Kyla Guru,
Robert Moss
and
Mykel Kochenderfer
End-to-End Framework using LLMs for Technique Identification and Threat-Actor Attribution (pdf, video)
Despite the growing number of cyber-attacks per day, technical attribution, or the act of identifying the responsible group behind a cyber-attack, remains a complex but mission-critical task for defenders. Delays in attribution often stem from the manual process of picking apart dense, unstructured forensic documentation to identify the tactics, techniques, and procedures (TTPs) of the threat actor, and then piecing together various information for attribution. While previous approaches have looked at classical NLP methods to identify TTPs, an end-to-end ML framework that uses LLMs to identify TTPs and then makes attribution predictions based on these TTPs has not yet been presented or evaluated. This research looks at evaluating the use of Large Language Models (LLMs) and vector embedding search for conducting attribution of a cyber-attack based on behavioral techniques identified within CTI documentation. We analyze similarity to human-generated TTP sets, as well as strengths and limitations of each approach, evaluating on analyst interpretability, tendency to hallucinate, and contextual understanding. This research also introduces an end-to-end ML model that takes in unseen documentation, extracts TTPs, and uses these TTPs to perform attribution.

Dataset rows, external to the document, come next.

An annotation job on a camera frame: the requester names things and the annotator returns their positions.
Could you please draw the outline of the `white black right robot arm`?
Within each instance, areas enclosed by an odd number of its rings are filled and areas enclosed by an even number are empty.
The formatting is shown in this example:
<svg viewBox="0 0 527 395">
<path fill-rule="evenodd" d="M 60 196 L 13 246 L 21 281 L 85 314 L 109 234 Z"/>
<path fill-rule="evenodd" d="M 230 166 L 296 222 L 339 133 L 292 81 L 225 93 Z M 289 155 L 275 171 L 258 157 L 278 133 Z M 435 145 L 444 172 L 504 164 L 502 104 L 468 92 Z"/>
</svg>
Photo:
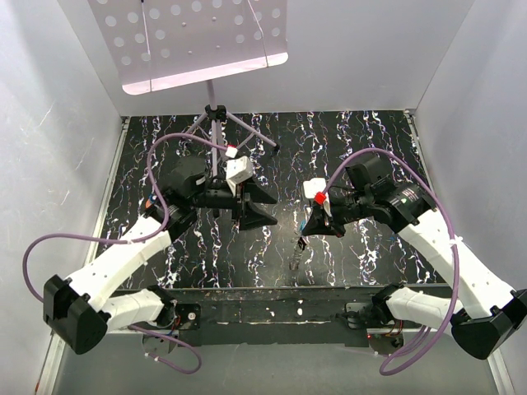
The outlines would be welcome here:
<svg viewBox="0 0 527 395">
<path fill-rule="evenodd" d="M 342 196 L 330 194 L 332 179 L 303 183 L 311 214 L 302 235 L 342 237 L 347 224 L 366 218 L 387 225 L 433 266 L 452 296 L 435 297 L 390 284 L 374 294 L 368 306 L 348 313 L 350 324 L 372 328 L 410 321 L 439 333 L 450 331 L 466 353 L 487 359 L 524 324 L 525 290 L 501 280 L 455 235 L 440 203 L 420 179 L 395 181 L 381 152 L 359 151 L 338 167 L 334 175 L 345 172 L 352 184 Z"/>
</svg>

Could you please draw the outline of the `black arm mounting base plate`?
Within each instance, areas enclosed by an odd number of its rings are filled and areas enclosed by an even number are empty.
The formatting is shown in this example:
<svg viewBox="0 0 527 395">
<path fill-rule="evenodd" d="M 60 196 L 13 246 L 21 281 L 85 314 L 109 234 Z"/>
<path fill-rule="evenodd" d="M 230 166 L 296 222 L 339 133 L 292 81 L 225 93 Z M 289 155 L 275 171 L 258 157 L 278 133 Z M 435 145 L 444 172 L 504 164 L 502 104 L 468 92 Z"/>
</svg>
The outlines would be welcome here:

This research finds that while both approaches generate TTP datasets that are different from the tested human-generated datasets, they still prove useful and can be used to train a model that performs above baseline on cyber-attack attribution. This study also finds that the performance of the model greatly improves when a human analyst is added into the loop, providing more information to the model such as the relevancy of various threat actors at the time of analysis.